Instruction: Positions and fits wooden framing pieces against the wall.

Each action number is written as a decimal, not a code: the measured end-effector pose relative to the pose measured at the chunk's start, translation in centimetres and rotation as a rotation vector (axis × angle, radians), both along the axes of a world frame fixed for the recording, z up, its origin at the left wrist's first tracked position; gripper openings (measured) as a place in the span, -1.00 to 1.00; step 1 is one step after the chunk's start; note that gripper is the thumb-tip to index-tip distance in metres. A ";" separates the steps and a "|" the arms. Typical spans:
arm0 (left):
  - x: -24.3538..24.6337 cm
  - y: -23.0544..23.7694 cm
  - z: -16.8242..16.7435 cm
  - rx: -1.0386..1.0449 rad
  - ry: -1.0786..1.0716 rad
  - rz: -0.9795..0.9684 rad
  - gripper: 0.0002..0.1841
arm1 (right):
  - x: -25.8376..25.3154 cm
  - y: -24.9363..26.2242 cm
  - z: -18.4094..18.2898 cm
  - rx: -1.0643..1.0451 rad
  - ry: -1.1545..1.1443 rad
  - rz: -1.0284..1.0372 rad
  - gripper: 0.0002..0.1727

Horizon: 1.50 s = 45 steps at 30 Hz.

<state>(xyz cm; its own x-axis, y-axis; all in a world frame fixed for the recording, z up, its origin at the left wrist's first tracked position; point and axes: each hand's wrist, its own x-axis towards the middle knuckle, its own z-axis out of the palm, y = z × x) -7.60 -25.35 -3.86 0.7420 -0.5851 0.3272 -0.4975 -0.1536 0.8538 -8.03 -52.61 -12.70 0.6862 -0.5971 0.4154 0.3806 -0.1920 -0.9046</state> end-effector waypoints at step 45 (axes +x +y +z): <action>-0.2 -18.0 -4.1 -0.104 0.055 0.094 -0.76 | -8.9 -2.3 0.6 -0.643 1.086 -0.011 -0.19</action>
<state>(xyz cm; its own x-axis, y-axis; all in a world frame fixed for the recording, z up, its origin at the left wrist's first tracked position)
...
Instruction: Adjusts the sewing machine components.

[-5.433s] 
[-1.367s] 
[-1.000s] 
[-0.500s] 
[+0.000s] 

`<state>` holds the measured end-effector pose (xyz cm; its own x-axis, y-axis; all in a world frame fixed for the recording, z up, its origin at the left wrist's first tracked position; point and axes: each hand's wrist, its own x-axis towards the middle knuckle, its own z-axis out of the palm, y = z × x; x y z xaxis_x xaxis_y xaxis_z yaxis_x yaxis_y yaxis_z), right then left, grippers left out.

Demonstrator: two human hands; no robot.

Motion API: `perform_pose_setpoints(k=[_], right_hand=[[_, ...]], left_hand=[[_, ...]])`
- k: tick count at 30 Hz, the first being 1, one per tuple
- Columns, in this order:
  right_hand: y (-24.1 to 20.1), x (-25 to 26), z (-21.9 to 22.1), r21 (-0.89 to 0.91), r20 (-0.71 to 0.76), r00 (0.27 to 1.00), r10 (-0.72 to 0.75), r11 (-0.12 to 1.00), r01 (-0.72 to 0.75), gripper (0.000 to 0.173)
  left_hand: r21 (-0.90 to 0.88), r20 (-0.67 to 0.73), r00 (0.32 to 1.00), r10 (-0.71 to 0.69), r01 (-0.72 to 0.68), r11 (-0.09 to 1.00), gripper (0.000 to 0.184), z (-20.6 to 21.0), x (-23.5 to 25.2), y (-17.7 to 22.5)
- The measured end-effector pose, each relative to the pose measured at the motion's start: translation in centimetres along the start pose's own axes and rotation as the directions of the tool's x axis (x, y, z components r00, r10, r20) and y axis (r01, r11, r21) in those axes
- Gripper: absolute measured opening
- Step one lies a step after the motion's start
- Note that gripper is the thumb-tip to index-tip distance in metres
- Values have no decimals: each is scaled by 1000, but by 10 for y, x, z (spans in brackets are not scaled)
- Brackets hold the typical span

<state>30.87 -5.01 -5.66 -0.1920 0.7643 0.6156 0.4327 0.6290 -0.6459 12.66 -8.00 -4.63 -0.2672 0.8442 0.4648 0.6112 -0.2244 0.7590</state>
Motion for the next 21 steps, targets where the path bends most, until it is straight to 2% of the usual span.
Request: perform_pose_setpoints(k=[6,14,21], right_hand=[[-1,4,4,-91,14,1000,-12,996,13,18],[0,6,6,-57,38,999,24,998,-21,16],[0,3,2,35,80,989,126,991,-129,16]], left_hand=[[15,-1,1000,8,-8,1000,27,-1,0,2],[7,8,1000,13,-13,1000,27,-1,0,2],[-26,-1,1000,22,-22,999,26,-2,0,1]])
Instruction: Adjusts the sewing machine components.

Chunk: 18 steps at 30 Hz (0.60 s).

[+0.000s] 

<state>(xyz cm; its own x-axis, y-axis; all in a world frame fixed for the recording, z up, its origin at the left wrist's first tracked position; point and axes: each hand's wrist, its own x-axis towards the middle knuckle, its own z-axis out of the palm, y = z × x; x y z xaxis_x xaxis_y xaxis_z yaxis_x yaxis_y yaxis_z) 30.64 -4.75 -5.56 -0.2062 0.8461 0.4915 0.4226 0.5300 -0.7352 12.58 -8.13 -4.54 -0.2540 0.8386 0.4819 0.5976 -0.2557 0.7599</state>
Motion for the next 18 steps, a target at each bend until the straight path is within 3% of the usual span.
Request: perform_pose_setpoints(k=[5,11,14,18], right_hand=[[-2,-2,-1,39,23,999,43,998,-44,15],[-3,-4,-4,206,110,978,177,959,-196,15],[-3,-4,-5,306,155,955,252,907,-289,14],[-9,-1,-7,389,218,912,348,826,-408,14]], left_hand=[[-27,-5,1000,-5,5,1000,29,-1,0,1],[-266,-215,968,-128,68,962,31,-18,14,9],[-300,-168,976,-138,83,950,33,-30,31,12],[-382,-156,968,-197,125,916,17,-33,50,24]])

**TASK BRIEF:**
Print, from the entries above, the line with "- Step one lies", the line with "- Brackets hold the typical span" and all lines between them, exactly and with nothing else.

**ANSWER TO THIS PROBLEM:**
- Step one lies a step after the motion's start
- Note that gripper is the thumb-tip to index-tip distance in metres
- Values have no decimals: each is scaled by 1000, but by 10 for y, x, z (spans in brackets are not scaled)
- Brackets hold the typical span

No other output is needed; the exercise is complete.